Execute the following command to run Esrally with the Geonames track.
numactl -C 0-15 -m 0 esrally race --pipeline=benchmark-only --track=geonames --target-hosts=localhost:9200

This command downloads the dataset online and runs Esrally.

Offline running

  1. Run the following commands as root to create a directory and set its ownership to the elasticsearch user.
    mkdir -p /home/elasticsearch/.rally/benchmarks/tracks/default
    chown -R elasticsearch:elasticsearch /home/elasticsearch/.rally
  2. Download the datasets.
    • You can run the following commands to download the Geonames dataset:
      mkdir -p /home/elasticsearch/.rally/benchmarks/data/geonames
      cd /home/elasticsearch/.rally/benchmarks/data/geonames
      curl -k https://rally-tracks.elastic.co/geonames/documents-2.json.bz2 > documents-2.json.bz2
      curl -k https://rally-tracks.elastic.co/geonames/documents-2-1k.json.bz2 > documents-2-1k.json.bz2
    • You can run the following commands to download the Wikipedia dataset:
      mkdir -p /home/elasticsearch/.rally/benchmarks/data/wikipedia
      cd /home/elasticsearch/.rally/benchmarks/data/wikipedia
      curl -k https://rally-tracks.elastic.co/wikipedia/documents.json.bz2 > documents.json.bz2
      curl -k https://rally-tracks.elastic.co/wikipedia/documents-1k.json.bz2 > documents-1k.json.bz2
  3. Run Esrally under the elasticsearch user (the Geonames track is used as an example).
    numactl -C 0-15 -m 0 esrally race --pipeline=benchmark-only --offline --track=geonames --target-hosts=localhost:9200
    If another Esrally instance is running and prevents a new run, you can run the following command:
    numactl -C 0-15 -m 0 esrally race --pipeline=benchmark-only --offline --track=geonames --target-hosts=localhost:9200 --kill-running-processes

    Start Elasticsearch before running Esrally, and run both under the elasticsearch user (do not run them under the root user).

Running Result Example

Figure 1 shows the run result of the Geonames track.
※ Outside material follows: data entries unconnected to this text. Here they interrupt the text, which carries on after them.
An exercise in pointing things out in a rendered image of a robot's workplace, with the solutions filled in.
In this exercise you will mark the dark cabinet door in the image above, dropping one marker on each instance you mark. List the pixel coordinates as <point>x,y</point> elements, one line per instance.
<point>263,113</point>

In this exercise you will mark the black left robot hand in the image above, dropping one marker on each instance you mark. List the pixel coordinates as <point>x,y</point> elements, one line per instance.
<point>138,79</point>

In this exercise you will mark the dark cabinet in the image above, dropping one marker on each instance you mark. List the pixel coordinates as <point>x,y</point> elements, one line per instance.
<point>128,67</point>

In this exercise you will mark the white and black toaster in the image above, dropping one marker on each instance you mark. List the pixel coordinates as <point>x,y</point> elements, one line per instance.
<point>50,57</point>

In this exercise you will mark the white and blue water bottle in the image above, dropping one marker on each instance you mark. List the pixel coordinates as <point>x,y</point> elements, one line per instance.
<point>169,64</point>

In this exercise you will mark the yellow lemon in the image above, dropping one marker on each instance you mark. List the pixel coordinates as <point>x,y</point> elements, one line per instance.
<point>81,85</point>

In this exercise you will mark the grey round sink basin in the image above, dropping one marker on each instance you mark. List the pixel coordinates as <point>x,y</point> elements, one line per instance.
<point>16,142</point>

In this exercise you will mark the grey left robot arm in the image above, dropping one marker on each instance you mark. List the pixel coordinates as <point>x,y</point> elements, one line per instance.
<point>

Figure 1 Run result of the Geonames track

Figure 2 shows the run result of the Wikipedia track

Figure 2 Run result of the Wikipedia track

Key Metrics

Table 1 Key Metrics

Metric

Description

Cumulative indexing time

Time spent indexing all documents. It indicates the efficiency of indexing operations.

Cumulative merge time

Time spent merging segment files. It indicates the efficiency of segment merge operations.

Cumulative refresh time

Time spent refreshing index segments into memory. It affects data visibility latency and is an important metric for evaluating real-time search performance.

Cumulative flush time

Time spent flushing in-memory data to disk. It affects data durability and reliability and is a key metric for assessing system stability.

Cumulative merge throttle time

Time during which segment merges are throttled. It indicates the resource consumption of merge operations and impacts overall system performance.